→ **EXERCISE GOAL**: Starting with the first line below, reproduce each line exactly until you have included the one bearing "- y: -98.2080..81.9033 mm".

(Stored entries)
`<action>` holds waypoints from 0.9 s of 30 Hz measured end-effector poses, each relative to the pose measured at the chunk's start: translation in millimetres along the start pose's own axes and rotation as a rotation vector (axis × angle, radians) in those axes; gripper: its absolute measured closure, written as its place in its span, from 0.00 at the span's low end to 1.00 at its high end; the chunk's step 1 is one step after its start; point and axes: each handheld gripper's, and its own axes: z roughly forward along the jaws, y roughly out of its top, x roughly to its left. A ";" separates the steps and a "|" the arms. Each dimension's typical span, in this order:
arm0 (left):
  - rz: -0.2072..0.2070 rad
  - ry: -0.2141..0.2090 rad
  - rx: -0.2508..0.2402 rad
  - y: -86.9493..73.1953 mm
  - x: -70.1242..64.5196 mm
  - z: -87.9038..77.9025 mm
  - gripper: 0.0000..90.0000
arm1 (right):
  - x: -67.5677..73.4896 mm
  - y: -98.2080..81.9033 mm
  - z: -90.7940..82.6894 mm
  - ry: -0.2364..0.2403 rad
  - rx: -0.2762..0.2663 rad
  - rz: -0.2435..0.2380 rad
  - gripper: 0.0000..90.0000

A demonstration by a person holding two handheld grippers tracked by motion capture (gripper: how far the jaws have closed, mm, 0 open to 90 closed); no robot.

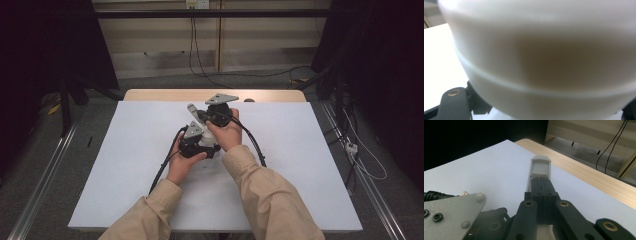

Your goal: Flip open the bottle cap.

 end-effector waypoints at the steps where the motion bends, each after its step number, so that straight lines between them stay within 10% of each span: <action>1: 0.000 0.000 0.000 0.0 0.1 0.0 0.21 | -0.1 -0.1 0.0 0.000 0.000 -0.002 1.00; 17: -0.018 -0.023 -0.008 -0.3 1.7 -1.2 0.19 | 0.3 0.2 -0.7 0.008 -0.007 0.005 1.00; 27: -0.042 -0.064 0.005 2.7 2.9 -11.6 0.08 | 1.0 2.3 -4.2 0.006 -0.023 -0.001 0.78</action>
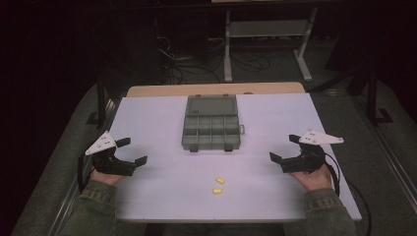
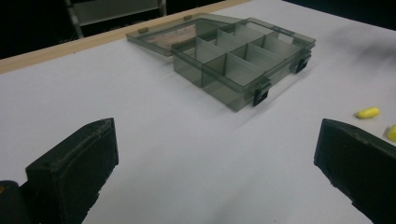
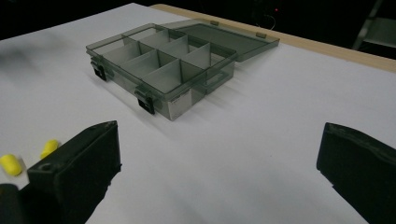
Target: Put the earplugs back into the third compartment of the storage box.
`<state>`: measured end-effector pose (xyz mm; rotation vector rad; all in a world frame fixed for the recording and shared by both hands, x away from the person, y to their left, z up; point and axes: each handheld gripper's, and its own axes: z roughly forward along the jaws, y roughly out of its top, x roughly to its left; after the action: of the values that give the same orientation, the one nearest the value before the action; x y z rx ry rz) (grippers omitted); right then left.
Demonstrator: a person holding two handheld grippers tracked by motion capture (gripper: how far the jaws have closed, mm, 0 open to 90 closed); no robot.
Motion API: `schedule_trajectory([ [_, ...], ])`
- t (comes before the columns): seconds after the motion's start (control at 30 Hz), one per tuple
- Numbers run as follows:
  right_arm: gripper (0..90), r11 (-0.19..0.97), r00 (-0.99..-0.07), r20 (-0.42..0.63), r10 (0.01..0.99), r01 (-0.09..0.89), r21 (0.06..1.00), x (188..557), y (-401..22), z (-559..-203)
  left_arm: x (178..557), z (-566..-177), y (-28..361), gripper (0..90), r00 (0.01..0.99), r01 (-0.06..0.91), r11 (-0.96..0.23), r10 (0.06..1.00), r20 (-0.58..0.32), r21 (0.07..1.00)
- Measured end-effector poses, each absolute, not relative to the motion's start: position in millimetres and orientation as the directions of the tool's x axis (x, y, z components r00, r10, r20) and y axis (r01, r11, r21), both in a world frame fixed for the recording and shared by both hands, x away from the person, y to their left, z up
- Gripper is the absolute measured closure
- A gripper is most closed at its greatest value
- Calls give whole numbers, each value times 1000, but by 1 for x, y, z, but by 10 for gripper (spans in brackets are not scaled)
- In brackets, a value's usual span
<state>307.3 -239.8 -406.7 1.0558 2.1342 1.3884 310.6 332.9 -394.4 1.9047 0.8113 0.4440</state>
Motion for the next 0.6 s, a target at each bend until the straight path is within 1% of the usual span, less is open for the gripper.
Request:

→ **EXERCISE RESPONSE**:
`<action>` holds waypoints from 0.9 s of 30 Hz measured end-effector poses, each relative to the pose measured at the chunk's start: translation in millimetres along the start pose's own axes and rotation as a rotation vector (axis × angle, radians) in those axes; gripper: its absolute measured closure, written as its place in its span, from 0.00 at the span's low end to 1.00 at its high end; the chunk's step 1 is one step after its start; point and axes: each handheld gripper's, and its own axes: z roughly forward along the jaws, y roughly out of its top, x roughly to its left. A ";" separates the steps and a "|" the arms. Each dimension's typical span, in this order:
arm0 (left):
  - rz: -0.2072..0.2070 rad
  - ry: -0.2141..0.2090 rad
  - rx: -0.2508..0.2402 rad
  - y: -86.9493..73.1953 mm
  - x: -70.1242..64.5196 mm
  - z: -87.9038..77.9025 mm
  - gripper: 0.0000..90.0000
arm1 (right):
  - x: -67.5677..73.4896 mm
  - y: -98.2080..81.9033 mm

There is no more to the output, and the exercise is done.